Do ponto de vista prático, os adesivos de registro não permanecerão fixados aos cascos dos caiaques por muito tempo, pois as embarcações estão sujeitas à forte abrasão causada por pedras, árvores e outros objetos encontrados em rios e córregos. Além disso, os praticantes de canoagem em águas bravas geralmente possuem mais de uma canoa, caiaque ou jangada. Consequentemente, pagarão uma parcela desproporcional das taxas náuticas em comparação com o proprietário de uma única lancha, muito mais cara. Há também uma alta rotatividade de embarcações para águas bravas, o que dificultará o acompanhamento da documentação de registro, tanto por parte dos proprietários quanto do órgão responsável. Para organizações civis, programas universitários, operadores turísticos, empresas de pesca comercial e empresas de rafting, o projeto de lei aumentará os custos operacionais.
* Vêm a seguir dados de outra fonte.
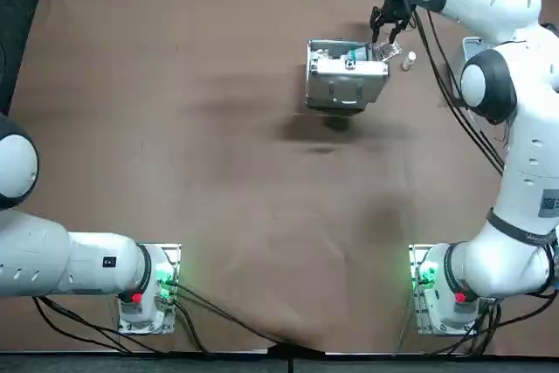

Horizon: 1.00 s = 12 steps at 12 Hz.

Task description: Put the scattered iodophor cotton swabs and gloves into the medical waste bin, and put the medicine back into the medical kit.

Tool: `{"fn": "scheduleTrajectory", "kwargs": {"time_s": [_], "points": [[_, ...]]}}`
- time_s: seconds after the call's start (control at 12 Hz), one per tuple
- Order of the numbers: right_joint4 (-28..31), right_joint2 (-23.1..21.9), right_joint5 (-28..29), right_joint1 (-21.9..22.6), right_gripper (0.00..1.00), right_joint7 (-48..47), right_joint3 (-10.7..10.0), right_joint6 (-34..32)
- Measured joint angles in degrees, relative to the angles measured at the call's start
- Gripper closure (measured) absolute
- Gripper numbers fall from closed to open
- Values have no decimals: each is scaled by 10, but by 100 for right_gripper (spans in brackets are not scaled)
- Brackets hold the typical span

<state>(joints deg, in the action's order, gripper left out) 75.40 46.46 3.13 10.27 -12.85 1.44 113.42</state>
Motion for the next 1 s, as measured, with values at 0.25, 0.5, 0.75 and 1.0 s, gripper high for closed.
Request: {"fn": "scheduleTrajectory", "kwargs": {"time_s": [0.25,0.5,0.75,1.0], "points": [[6,10,0,5,24,-20,0,2],[18,13,0,8,27,-27,0,3],[28,13,0,8,32,-30,0,5],[30,15,0,8,44,-31,0,10]]}}
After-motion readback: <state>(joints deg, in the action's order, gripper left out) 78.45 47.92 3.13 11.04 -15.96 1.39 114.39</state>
Existe um equívoco generalizado de que canoístas, caiaquistas e praticantes de rafting não contribuem com sua justa parcela para a gestão dos rios de Montana e para a compra e manutenção de áreas de acesso à pesca. Isso simplesmente não é verdade. A grande maioria dos canoístas, caiaquistas e praticantes de rafting também são pescadores. Como tal, esses indivíduos adquirem uma licença de pesca estadual. Desse valor de US$ 17, US$ 1 é destinado à manutenção das áreas de acesso à pesca. Essa taxa adicional de registro de embarcações, proposta no Projeto de Lei do Senado 287, equivale a uma segunda taxa para um grupo de usuários que já financia os programas de pesca e as áreas de acesso à pesca existentes do Departamento de Pesca, Vida Selvagem e Parques (FWP).

Por último, e provavelmente o mais importante do ponto de vista da geração de receita, nenhum outro estado exige o registro e a numeração de canoas, caiaques e jangadas. A taxa de registro de Montana criará um inconveniente e um custo adicional para os praticantes de canoagem não residentes. Isso desestimulará os praticantes de canoagem a viajarem para Montana, diminuindo assim a receita gerada pelos gastos dos turistas em campings, motéis, alimentação e combustível. Essa queda nas receitas do turismo terá um impacto muito maior na economia do estado do que o benefício financeiro limitado gerado pela taxa de registro.

A American Whitewater reconhece claramente o papel e a responsabilidade que os praticantes de atividades recreativas desempenham no financiamento de programas destinados à gestão do lazer e à proteção dos recursos naturais. Em primeiro lugar, as taxas devem ser adotadas apenas como último recurso para a geração de receita. As taxas NÃO devem visar um único grupo de usuários, especialmente quando o recurso é utilizado por uma grande variedade de grupos. Em outras palavras, todos os usuários, independentemente da atividade, devem pagar igualmente. Qualquer sistema de taxas criado para gerar receita deve, antes de sua implementação, possuir um plano de gestão. Esse plano de gestão deve estar sujeito à revisão e aos comentários do público. Os sistemas de taxas não devem ser adotados onde planos de gestão e regulamentações não sejam necessários ou justificados. Todas as taxas arrecadadas, menos 10% para custos administrativos, devem ser reinvestidas diretamente na proteção dos recursos naturais e nos grupos de usuários específicos visados ​​pela taxa.

Caso a Comissão de Pesca e Caça decida prosseguir com o Projeto de Lei do Senado 287, a American Whitewater solicita que a redação atual seja alterada de forma a isentar canoas, caiaques e jangadas. Essa isenção se justifica porque, como afirmei em meu depoimento hoje, esse grupo não receberá nenhum benefício decorrente dessa legislação, mas mesmo assim será tributado.

Agradeço a oportunidade de falar perante vocês. Estou à disposição para responder a perguntas ou conversar individualmente com cada um de vocês ao final desta audiência. Agradeço a atenção e o tempo de todos.